WHAT TO PRODUCE:
Look through the records below for the line holding "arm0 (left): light". Write it out exactly, with each following line through the line holding "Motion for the".

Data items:
================

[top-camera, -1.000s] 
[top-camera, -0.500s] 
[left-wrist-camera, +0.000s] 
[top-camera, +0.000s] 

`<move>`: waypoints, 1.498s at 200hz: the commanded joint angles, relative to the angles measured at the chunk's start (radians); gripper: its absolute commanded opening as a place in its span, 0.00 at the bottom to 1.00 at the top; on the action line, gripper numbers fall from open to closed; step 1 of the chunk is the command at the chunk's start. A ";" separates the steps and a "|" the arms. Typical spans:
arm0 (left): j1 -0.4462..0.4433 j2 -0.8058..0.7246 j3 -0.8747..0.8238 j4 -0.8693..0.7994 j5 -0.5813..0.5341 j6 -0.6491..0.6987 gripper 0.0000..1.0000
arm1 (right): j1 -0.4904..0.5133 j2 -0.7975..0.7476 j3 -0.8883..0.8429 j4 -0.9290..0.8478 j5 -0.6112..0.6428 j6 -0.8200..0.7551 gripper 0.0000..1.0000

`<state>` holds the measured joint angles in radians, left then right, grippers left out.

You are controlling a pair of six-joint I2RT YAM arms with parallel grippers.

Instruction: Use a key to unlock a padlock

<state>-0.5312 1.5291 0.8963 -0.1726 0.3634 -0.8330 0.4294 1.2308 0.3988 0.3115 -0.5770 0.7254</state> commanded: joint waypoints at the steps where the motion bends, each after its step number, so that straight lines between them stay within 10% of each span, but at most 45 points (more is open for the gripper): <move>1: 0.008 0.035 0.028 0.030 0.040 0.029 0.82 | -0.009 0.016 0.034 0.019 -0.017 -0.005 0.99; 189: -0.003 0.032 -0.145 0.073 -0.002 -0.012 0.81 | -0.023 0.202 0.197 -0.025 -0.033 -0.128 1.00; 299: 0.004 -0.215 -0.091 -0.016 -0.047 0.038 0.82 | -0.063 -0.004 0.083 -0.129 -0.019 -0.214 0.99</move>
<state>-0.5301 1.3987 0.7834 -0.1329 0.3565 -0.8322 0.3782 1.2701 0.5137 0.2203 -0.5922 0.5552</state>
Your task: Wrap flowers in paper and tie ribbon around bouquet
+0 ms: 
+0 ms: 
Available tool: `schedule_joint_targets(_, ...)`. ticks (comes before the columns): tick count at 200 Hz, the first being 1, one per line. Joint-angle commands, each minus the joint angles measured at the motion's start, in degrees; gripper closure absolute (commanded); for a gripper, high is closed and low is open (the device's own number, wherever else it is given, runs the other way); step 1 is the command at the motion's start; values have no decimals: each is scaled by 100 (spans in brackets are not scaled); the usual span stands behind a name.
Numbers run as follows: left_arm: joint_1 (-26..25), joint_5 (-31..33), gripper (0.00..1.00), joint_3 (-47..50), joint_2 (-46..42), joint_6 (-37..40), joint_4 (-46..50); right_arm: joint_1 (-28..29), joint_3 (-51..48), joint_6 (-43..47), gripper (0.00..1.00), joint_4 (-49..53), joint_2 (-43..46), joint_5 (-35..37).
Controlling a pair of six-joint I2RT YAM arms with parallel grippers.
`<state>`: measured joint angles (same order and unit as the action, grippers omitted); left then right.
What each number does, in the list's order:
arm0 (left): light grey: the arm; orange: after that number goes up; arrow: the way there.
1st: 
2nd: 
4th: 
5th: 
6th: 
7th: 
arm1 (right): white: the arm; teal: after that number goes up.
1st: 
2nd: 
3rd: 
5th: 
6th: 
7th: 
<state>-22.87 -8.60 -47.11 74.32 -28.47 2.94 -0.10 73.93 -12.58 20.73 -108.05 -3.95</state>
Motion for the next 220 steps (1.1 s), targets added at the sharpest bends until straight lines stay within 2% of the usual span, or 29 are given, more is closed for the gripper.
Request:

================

ANSWER AREA:
arm0 (left): light grey: the arm; orange: after that number goes up; arrow: the way there.
1st: 
2nd: 
4th: 
5th: 
6th: 
7th: 
arm1 (right): white: the arm; teal: after that number goes up.
1st: 
2nd: 
3rd: 
5th: 
6th: 
7th: 
<state>-22.87 -8.60 -47.11 74.32 -28.47 2.94 -0.10 73.93 -12.58 20.73 -108.05 -3.95</state>
Motion for the next 220 steps (1.1 s), targets added at the sharpest bends until straight lines stay within 2% of the usual span, or 29 are given, more is closed for the gripper.

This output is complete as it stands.